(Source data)
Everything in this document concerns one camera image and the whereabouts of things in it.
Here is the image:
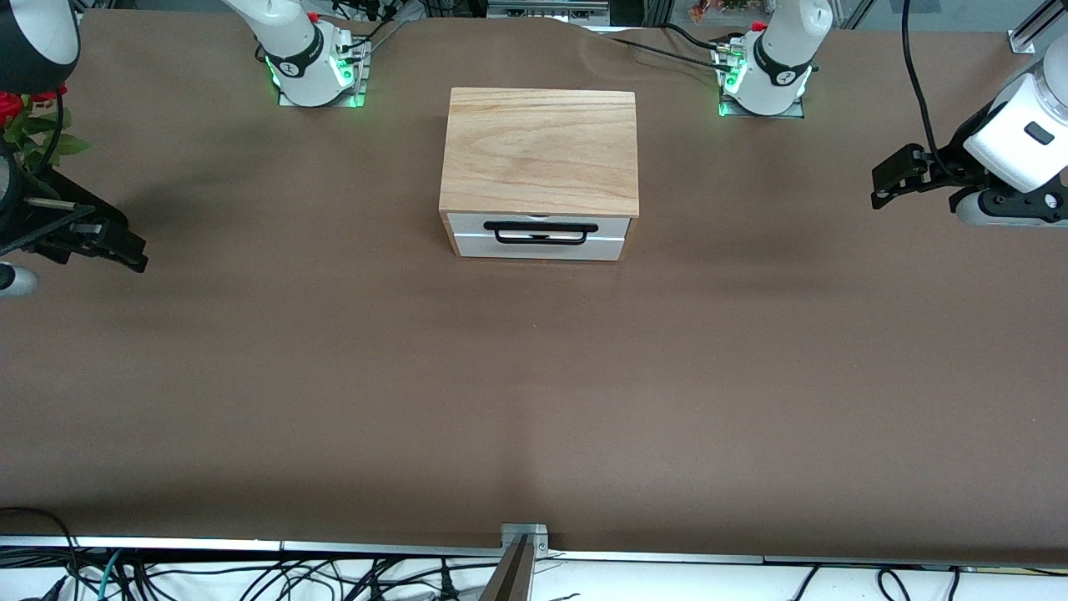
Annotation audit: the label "wooden drawer with white front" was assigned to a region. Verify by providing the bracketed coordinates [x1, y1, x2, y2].
[447, 214, 632, 239]

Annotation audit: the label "black metal drawer handle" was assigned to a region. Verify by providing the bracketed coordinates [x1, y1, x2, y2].
[483, 221, 599, 246]

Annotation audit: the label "light wooden drawer cabinet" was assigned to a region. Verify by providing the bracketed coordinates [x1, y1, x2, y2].
[439, 88, 641, 262]

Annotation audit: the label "green rose foliage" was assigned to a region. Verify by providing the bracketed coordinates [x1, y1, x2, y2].
[3, 102, 91, 174]

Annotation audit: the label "orange artificial flowers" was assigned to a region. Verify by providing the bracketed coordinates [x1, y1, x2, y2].
[688, 0, 760, 22]

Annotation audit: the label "aluminium table edge strip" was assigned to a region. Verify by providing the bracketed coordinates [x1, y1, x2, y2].
[0, 534, 1068, 573]

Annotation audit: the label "grey power unit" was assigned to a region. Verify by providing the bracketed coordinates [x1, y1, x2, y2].
[486, 0, 611, 26]

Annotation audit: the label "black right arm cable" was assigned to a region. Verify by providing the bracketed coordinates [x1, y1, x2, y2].
[46, 83, 68, 172]

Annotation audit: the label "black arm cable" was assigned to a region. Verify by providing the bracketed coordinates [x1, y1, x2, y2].
[901, 0, 956, 172]
[46, 83, 68, 172]

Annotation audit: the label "aluminium frame profile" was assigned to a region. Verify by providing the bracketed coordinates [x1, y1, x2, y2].
[1005, 0, 1068, 56]

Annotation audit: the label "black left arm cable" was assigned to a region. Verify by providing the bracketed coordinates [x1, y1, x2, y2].
[901, 0, 956, 172]

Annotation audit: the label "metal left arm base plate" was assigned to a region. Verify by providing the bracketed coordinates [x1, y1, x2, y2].
[713, 40, 807, 120]

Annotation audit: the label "short black table cable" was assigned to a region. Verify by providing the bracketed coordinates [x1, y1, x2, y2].
[663, 23, 735, 51]

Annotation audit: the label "long black table cable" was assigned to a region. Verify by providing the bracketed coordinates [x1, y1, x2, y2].
[597, 33, 725, 72]

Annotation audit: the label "looping black floor cable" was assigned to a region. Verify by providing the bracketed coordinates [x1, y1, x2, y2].
[0, 506, 80, 577]

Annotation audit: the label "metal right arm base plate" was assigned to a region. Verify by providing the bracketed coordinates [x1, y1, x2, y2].
[277, 38, 369, 109]

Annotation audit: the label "teal cable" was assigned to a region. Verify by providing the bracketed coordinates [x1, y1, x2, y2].
[98, 551, 124, 601]

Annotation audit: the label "black right base cables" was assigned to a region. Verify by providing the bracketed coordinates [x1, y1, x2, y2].
[346, 0, 410, 53]

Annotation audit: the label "black cable tangle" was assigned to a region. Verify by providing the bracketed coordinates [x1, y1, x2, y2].
[0, 551, 501, 601]

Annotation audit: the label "grey metal table bracket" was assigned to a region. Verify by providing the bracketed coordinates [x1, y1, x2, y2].
[500, 524, 550, 558]

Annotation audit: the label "dark brown support post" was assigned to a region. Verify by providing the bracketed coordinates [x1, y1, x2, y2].
[479, 534, 535, 601]

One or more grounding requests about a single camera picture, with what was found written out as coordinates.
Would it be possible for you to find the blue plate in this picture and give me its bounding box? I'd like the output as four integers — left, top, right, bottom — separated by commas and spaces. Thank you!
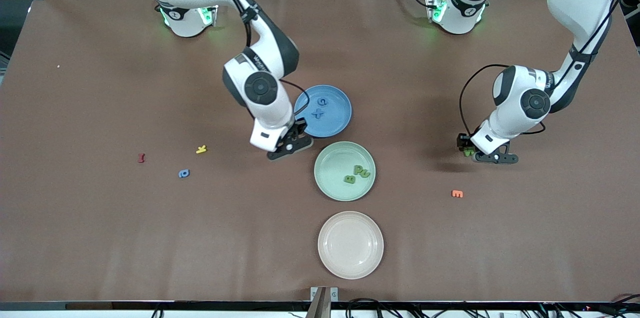
294, 84, 353, 138

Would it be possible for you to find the black looped floor cable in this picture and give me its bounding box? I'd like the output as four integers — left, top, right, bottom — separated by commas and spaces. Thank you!
346, 298, 401, 318

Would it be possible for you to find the black camera cable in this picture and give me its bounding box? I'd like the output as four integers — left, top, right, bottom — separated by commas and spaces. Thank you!
200, 0, 311, 124
459, 0, 631, 136

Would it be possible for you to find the brown table cover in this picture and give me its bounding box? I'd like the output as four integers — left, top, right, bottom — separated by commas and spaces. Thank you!
0, 0, 640, 304

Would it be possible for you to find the beige plate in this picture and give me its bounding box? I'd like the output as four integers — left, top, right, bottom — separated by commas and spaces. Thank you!
317, 211, 385, 280

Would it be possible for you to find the green plate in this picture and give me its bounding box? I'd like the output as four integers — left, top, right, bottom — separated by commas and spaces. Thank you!
314, 141, 377, 202

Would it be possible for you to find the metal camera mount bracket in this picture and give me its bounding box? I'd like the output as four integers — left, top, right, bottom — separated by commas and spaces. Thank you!
310, 285, 340, 318

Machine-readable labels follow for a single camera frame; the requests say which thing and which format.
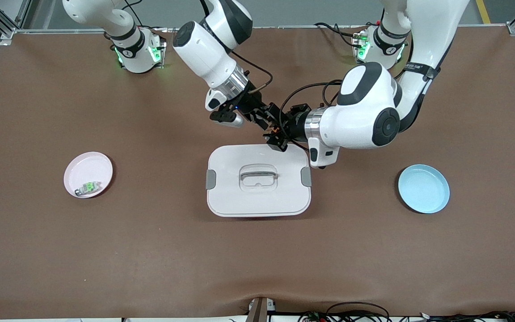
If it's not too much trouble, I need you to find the white lidded storage box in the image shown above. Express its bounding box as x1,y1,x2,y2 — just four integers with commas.
205,144,312,218

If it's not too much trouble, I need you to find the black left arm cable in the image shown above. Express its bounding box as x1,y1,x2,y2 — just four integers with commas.
279,80,344,130

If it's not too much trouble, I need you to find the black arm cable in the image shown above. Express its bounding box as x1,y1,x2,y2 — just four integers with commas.
231,51,274,95
279,80,344,130

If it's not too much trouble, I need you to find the brown table mat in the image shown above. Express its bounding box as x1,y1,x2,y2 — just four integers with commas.
0,28,515,319

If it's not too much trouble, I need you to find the tangled cable bundle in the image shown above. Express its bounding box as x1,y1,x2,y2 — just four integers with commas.
297,301,515,322

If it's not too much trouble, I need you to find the green switch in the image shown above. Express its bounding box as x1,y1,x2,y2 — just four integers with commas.
75,180,102,197

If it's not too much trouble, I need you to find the pink round plate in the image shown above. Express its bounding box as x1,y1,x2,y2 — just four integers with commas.
63,152,114,199

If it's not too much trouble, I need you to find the light blue round plate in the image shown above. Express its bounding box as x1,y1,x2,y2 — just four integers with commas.
397,164,450,214

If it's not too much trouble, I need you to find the black base cable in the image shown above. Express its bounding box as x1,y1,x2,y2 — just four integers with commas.
314,21,361,48

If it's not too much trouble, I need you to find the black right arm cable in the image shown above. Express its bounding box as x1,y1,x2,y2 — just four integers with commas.
231,51,274,95

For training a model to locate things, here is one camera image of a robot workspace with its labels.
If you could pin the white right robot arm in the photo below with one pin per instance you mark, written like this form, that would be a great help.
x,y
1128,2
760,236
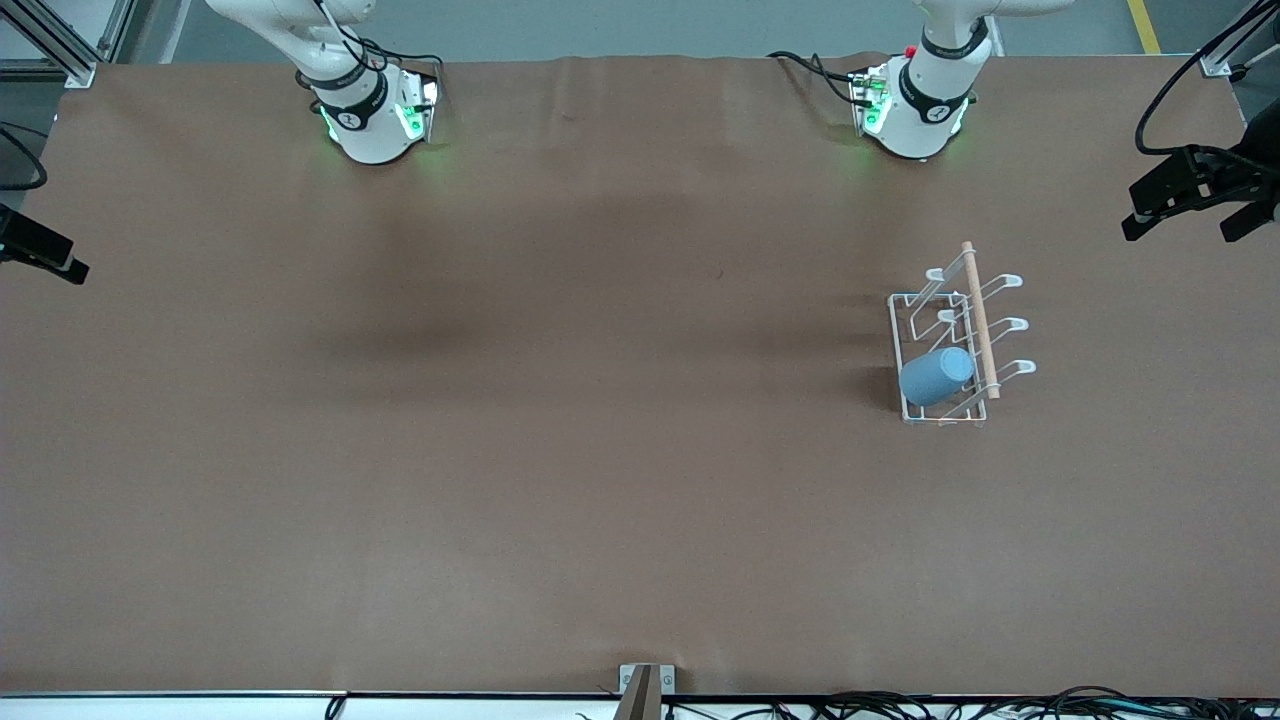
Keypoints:
x,y
360,120

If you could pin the aluminium frame profile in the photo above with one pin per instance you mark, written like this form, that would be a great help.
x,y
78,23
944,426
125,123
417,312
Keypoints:
x,y
1225,50
70,55

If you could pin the blue cup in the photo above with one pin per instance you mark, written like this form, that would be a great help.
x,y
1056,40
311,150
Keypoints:
x,y
935,378

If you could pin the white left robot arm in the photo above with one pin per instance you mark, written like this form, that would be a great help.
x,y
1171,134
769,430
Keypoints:
x,y
925,100

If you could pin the brown table mat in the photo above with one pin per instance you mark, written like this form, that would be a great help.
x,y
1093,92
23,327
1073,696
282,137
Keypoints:
x,y
500,500

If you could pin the metal bracket with brown post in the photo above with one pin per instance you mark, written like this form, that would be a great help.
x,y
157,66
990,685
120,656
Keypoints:
x,y
646,690

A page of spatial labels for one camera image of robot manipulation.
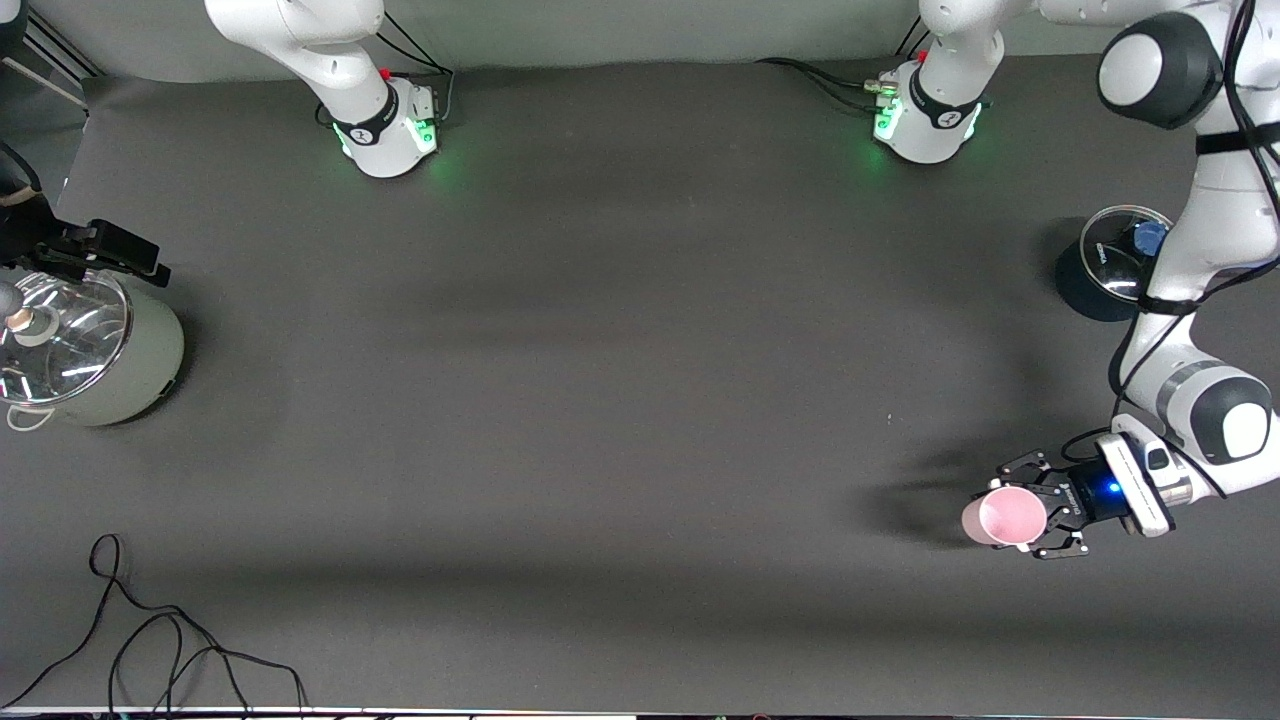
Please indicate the metal frame rail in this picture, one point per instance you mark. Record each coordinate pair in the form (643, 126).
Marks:
(60, 48)

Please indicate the glass saucepan lid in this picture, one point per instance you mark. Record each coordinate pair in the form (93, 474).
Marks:
(1115, 260)

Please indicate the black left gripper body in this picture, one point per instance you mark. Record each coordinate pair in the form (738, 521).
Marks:
(1083, 497)

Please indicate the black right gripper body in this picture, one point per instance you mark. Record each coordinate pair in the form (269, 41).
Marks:
(30, 243)

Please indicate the glass pot lid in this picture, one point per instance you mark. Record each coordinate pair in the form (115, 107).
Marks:
(70, 340)

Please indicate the pale green cooking pot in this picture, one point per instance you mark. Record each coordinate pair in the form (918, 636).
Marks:
(150, 370)

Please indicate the pink plastic cup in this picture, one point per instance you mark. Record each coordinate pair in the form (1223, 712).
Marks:
(1005, 518)

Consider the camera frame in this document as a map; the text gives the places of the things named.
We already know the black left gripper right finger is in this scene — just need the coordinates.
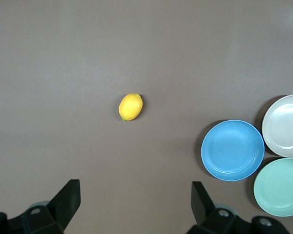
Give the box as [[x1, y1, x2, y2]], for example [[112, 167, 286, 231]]
[[187, 181, 239, 234]]

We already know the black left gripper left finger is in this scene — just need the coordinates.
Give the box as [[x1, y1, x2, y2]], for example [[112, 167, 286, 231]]
[[21, 179, 82, 234]]

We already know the yellow lemon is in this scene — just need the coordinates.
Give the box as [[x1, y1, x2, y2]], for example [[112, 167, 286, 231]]
[[118, 93, 144, 121]]

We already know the blue plate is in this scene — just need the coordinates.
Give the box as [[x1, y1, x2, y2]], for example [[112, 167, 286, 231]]
[[201, 119, 265, 182]]

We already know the mint green plate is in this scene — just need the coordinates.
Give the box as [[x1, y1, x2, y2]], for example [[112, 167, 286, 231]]
[[253, 157, 293, 217]]

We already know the beige plate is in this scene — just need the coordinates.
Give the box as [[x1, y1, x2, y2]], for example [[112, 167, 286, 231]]
[[262, 94, 293, 158]]

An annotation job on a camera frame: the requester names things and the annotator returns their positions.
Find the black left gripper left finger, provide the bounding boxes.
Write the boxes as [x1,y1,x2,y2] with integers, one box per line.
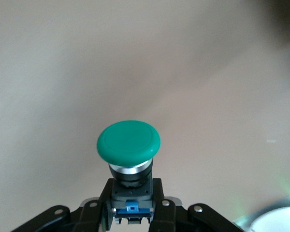
[14,178,116,232]

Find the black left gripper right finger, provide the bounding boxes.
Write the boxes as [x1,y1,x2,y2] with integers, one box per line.
[149,177,243,232]

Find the green mushroom push button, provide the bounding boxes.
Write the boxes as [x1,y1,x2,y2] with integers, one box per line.
[96,120,162,225]

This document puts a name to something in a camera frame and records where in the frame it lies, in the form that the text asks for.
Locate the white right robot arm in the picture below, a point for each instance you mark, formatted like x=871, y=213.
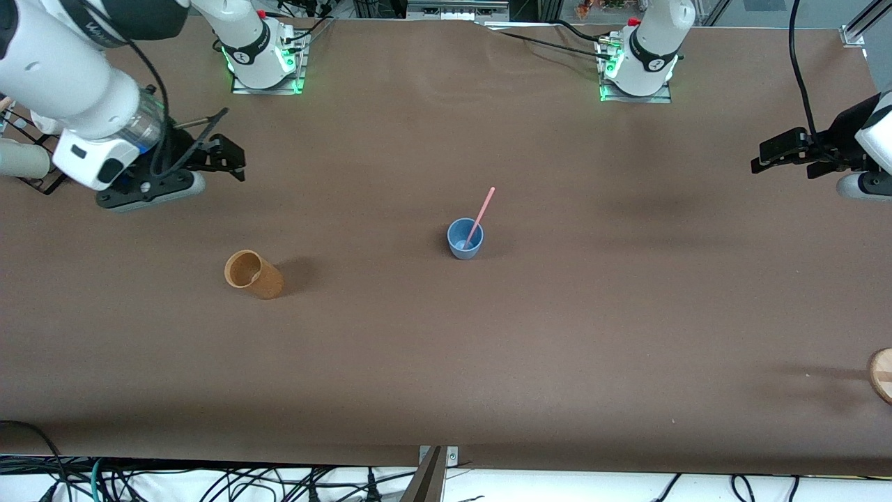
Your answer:
x=63, y=77

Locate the pink chopstick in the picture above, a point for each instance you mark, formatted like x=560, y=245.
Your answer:
x=484, y=209

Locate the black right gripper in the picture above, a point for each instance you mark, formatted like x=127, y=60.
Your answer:
x=182, y=150

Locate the metal table bracket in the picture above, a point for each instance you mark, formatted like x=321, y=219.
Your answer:
x=451, y=454

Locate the grey table leg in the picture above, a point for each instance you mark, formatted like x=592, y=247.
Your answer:
x=426, y=481

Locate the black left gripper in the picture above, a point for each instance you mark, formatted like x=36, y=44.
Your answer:
x=841, y=137

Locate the brown cup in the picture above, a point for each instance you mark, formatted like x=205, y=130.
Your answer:
x=265, y=279

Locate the blue cup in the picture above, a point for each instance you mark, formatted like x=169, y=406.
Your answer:
x=463, y=249

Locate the white cup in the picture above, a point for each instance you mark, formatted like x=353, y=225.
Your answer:
x=24, y=159
x=43, y=124

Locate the round wooden board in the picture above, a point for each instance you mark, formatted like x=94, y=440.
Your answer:
x=883, y=376

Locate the aluminium frame profile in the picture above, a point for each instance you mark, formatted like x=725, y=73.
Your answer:
x=860, y=28

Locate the wooden stick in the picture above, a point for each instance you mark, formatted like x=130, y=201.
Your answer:
x=5, y=104

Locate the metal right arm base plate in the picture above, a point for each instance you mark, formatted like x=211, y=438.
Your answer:
x=301, y=66

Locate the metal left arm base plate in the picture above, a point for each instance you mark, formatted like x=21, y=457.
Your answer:
x=662, y=97

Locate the grey control box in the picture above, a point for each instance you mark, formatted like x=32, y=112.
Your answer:
x=456, y=8

» EXERCISE DESCRIPTION
Scanning the data above, copy out every line where "great" is found.

» FINAL ANSWER
If you could pin the white right robot arm in the photo below with one pin per instance you mark, written like this form, that would be a great help.
If you could pin the aluminium frame profile in the photo above with one pin per instance you mark, written like this form, that would be a great help.
If you could pin the blue cup in the photo above with one pin per instance you mark, written like this form, that would be a great help.
If you could pin the white left robot arm in the photo above with one pin per instance you mark, written like this form, that would be a great help.
If you could pin the brown table mat in the photo above with one pin per instance you mark, written like this form, that would be a great help.
If you could pin the metal bracket with brown post in the photo above with one pin per instance you mark, written like this form, that would be a great help.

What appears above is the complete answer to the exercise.